Leaving out the images, please output every entry exactly as it appears.

[Stored data]

-- Opening Marker --

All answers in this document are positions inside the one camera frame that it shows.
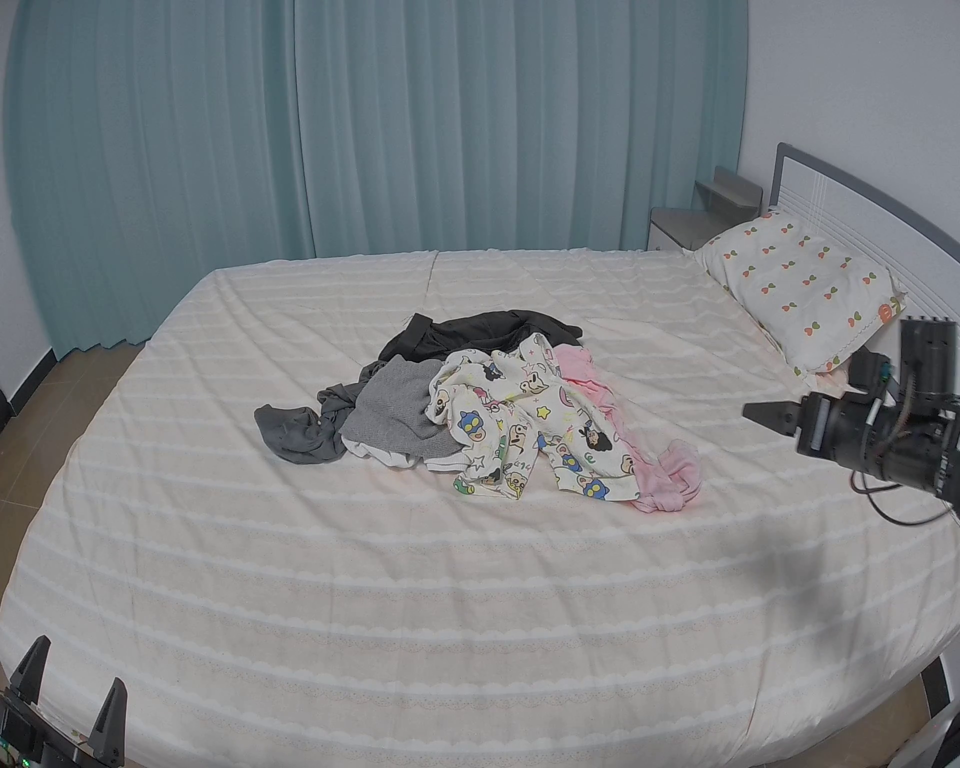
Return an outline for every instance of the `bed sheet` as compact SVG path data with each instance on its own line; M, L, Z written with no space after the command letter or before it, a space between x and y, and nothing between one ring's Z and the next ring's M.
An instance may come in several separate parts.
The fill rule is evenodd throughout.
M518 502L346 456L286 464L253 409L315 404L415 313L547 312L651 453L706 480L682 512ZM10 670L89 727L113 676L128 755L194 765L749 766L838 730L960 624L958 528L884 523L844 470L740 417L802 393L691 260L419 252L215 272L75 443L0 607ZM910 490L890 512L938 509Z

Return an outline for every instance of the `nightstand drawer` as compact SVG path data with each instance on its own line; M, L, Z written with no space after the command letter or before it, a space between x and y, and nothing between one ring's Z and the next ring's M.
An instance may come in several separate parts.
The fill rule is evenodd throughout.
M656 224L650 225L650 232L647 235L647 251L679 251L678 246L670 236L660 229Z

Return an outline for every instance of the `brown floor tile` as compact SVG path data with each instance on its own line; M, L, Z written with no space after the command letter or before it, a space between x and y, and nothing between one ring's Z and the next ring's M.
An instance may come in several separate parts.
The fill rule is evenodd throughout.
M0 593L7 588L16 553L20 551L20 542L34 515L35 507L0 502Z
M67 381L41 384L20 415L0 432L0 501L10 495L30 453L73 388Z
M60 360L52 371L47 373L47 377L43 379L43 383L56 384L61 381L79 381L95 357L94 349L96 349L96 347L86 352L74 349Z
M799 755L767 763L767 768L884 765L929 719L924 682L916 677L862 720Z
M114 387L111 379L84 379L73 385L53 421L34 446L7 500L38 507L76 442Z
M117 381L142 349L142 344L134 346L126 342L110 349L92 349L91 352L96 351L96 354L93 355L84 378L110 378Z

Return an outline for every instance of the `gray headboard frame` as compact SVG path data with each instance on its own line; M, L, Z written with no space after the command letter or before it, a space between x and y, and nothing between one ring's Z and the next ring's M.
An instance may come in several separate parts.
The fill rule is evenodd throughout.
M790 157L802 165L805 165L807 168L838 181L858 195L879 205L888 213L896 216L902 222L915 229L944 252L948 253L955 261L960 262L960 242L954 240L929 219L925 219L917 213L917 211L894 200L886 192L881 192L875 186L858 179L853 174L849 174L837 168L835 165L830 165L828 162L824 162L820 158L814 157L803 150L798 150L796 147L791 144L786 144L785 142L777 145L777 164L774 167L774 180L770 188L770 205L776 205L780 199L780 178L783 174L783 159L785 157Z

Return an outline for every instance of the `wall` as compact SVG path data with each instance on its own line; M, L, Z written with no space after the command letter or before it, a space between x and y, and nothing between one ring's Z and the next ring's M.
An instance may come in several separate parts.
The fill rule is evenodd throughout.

-- Closing Marker --

* Exercise answer:
All answers in this document are positions inside the one camera frame that it shows.
Return an outline for every instance of the `bed sheet` as compact SVG path data with each instance on its own line; M, L, Z written with no space after the command letter or before it, a space between x and y, and nothing between one ring's Z and the next ring's M.
An instance may come in several separate parts.
The fill rule is evenodd throughout.
M518 502L346 456L286 464L253 409L315 404L415 313L547 312L651 453L706 480L682 512ZM10 670L89 727L113 676L128 755L194 765L749 766L838 730L960 624L958 528L884 523L844 470L740 417L802 393L691 260L419 252L215 272L75 443L0 607ZM910 490L890 512L938 509Z

Return an outline for every instance of the `nightstand drawer` as compact SVG path data with each instance on its own line; M, L, Z written with no space after the command letter or before it, a space between x and y, and nothing between one ring's Z and the next ring's M.
An instance may come in several separate parts.
The fill rule is evenodd throughout.
M656 224L650 225L650 232L647 235L647 251L679 251L678 246L670 236L660 229Z

Return an outline for every instance of the `brown floor tile` as compact SVG path data with each instance on its own line; M, L, Z written with no space after the command letter or before it, a space between x and y, and nothing between one ring's Z and the next ring's M.
An instance may come in several separate parts.
The fill rule is evenodd throughout.
M0 593L7 588L16 553L20 551L20 542L34 515L35 507L0 502Z
M67 381L41 384L20 415L0 432L0 501L10 495L30 453L73 388Z
M60 360L52 371L47 373L47 377L43 379L43 383L56 384L61 381L79 381L95 357L94 349L96 349L96 347L86 352L74 349Z
M799 755L767 763L767 768L884 765L929 719L924 682L916 677L862 720Z
M114 387L111 379L84 379L73 385L53 421L34 446L7 500L38 507L76 442Z
M117 381L142 349L142 344L134 346L126 342L110 349L92 349L91 352L96 351L96 354L93 355L84 378L110 378Z

Return an outline for every instance of the `gray headboard frame` as compact SVG path data with each instance on its own line; M, L, Z written with no space after the command letter or before it, a space between x and y, and nothing between one ring's Z and the next ring's M.
An instance may come in several separate parts.
The fill rule is evenodd throughout.
M790 157L802 165L805 165L807 168L838 181L858 195L879 205L888 213L896 216L902 222L915 229L944 252L948 253L955 261L960 262L960 242L954 240L929 219L925 219L917 213L917 211L894 200L886 192L881 192L875 186L858 179L853 174L849 174L837 168L835 165L830 165L828 162L824 162L820 158L814 157L803 150L798 150L796 147L791 144L786 144L785 142L777 145L777 164L774 167L774 180L770 188L770 205L776 205L780 199L780 178L783 174L783 159L785 157Z

Return an outline for every instance of the `wall` as compact SVG path data with each instance on its own line; M, L, Z written with no space after the command letter or before it, a space between x and y, and nothing between one ring's Z and the next ring's M.
An instance may come in several separate parts.
The fill rule is evenodd throughout.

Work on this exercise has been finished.